Prominent Afghan rights advocate Husna Jalal also lamented the supposed lack of “genuine representation of grassroots women” in the meeting and called on the U.N. to make sure to bring “new voices of Afghanistan” to the forefront.
It has been three years since the Taliban took over Kabul, systematically erasing hard-won gains for women’s rights through draconian policies barring their full participation in work, school, and other public spaces.
Such bans have far-reaching implications especially in healthcare, where many women are barred from seeking further medical training and thus “ensuring shortages (of medical workers in the country) for the foreseeable future,” according to a new Human Rights Watch report.

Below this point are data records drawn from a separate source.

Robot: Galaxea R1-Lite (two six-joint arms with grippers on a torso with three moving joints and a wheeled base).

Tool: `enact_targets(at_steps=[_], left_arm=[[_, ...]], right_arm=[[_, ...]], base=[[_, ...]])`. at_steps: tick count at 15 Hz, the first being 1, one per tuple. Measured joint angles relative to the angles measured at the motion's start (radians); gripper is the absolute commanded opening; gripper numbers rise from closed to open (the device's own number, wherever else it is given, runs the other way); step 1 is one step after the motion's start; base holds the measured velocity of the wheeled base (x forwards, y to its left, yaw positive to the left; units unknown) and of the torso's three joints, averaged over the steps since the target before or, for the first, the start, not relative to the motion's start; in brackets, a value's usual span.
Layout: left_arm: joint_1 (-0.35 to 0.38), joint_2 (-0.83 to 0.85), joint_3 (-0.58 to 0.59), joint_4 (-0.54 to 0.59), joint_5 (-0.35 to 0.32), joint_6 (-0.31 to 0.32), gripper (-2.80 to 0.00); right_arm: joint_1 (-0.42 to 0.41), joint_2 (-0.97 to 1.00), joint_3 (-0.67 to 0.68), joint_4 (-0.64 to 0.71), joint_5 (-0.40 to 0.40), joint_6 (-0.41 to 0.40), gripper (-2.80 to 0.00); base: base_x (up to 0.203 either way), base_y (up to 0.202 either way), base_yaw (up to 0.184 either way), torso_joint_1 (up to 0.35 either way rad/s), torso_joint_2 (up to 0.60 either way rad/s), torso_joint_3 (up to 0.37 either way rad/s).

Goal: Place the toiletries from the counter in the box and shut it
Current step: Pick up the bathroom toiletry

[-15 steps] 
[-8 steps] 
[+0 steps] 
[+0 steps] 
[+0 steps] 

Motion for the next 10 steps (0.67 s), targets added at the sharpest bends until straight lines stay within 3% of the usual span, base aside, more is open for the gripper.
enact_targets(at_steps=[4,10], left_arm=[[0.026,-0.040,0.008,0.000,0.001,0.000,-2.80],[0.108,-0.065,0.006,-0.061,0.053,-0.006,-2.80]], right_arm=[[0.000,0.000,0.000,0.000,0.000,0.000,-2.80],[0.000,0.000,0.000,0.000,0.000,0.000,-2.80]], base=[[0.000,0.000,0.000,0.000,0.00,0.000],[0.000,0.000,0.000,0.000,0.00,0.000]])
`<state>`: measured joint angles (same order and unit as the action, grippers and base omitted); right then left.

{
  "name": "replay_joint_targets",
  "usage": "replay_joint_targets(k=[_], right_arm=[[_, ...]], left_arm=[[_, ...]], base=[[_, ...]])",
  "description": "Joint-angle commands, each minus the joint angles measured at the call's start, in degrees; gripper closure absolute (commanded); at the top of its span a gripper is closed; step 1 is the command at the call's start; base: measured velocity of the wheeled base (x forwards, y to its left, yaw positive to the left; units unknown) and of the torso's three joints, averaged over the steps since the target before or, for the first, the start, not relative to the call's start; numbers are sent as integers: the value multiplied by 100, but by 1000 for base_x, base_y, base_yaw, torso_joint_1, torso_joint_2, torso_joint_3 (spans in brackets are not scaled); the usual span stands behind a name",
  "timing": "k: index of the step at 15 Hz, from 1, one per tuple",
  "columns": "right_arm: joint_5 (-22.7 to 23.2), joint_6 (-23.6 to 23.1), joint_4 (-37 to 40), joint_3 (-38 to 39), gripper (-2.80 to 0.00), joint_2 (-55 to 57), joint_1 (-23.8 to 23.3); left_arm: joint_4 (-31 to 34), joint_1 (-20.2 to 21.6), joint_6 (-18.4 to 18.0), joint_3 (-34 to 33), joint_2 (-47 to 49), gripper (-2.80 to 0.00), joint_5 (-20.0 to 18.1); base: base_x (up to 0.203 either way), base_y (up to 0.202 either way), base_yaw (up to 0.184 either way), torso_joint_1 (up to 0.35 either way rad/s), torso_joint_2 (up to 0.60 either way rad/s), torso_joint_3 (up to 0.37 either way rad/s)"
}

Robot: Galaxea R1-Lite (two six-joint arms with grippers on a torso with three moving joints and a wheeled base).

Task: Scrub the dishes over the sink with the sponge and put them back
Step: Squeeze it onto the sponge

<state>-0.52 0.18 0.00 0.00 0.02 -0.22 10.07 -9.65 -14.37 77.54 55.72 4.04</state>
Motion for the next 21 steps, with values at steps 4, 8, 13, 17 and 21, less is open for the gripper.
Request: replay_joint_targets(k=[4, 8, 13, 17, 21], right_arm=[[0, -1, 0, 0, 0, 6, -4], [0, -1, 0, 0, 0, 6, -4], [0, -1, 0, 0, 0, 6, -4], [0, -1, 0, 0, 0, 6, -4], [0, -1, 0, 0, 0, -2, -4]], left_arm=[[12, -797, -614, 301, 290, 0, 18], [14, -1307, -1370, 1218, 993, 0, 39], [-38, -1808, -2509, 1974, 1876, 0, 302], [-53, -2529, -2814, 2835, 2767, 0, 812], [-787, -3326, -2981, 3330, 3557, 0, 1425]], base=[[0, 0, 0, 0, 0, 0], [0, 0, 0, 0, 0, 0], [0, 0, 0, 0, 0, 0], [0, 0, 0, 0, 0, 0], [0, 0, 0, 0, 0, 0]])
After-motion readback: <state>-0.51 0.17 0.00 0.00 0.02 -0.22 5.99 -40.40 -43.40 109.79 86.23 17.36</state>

Women’s rights advocates and even the U.N. special rapporteur for human rights in Afghanistan Richard Bennett called these policies “gender apartheid.”
The Taliban have not been officially recognized by any other world government, and foreign aid has been cut off or severely scaled back. This plunged the country into an “unprecedented humanitarian crisis with a serious risk of systemic collapse and human catastrophe” as half its population – women and girls – are shut out from public life, according to the U.N.
GLOBAL/REGIONAL
Saving the world’s most food-insecure zone
As South Asia grapples with a so-called “new climate normal” that could affect its food security, agribusiness and industry leaders are now demanding urgent action in the region by ensuring climate-smart food systems to insulate it from the impacts of climate change.
During the annual Sustainasummit led by the Soybean Export Council (USSEC) in Dubai on Feb. 15, experts stressed the need for smart conservation initiatives, sustainable agricultural practices, and climate-resilient practices in food cultivation, production, distribution, and consumption to protect the region’s food security especially amid a growing population and rising temperatures.
“The production of 15 commodities like palm oil, soy and beef production is significantly impacted by biodiversity, water, and climate. So we need to have smart and sustainable production systems in agriculture and industry,” said Hammad Naqi Khan, chief executive officer for World Wide Fund for Nature–Pakistan.
Their calls follow a recent study by the U.N.’s Food and Agriculture Organization (FAO) which found that South Asia – composed of Afghanistan, Bangladesh, Bhutan, India, Maldives, Nepal, Pakistan, and Sri Lanka – is currently the world’s most food-insecure zone, with over 1.4 billion people unable to afford even cheap food.
Country | Percentage of people who can’t afford a healthy diet, 2021 |
Bhutan | 45.2% |
India | 74.1% |
Maldives | 1.2% |
Nepal | 76.4% |
Pakistan | 82.8% |
Sri Lanka | 55.5% |
Source: Food and Agriculture Organization, 2023
As one of the world’s most populated regions, South Asia is especially vulnerable to the impacts of climate change as droughts and floods hit the region more frequently. This is on top of the multiple crises affecting the region, including the Taliban takeover in Afghanistan; an ongoing extremist conflict in Pakistan; and rising right-wing authoritarianism in India, Bangladesh and Sri Lanka.
As such, its governments, environmental groups and even international bodies like the U.N. have been ramping up efforts on climate-resilient food systems in the region. For example, nonprofit organization International Maize and Wheat Improvement Center recently developed heat-resistant maize hybrids for South Asia.
The World Bank has also provided funding for the region’s Indigenous peoples, seen as important environmental stewards, to promote and preserve their green practices.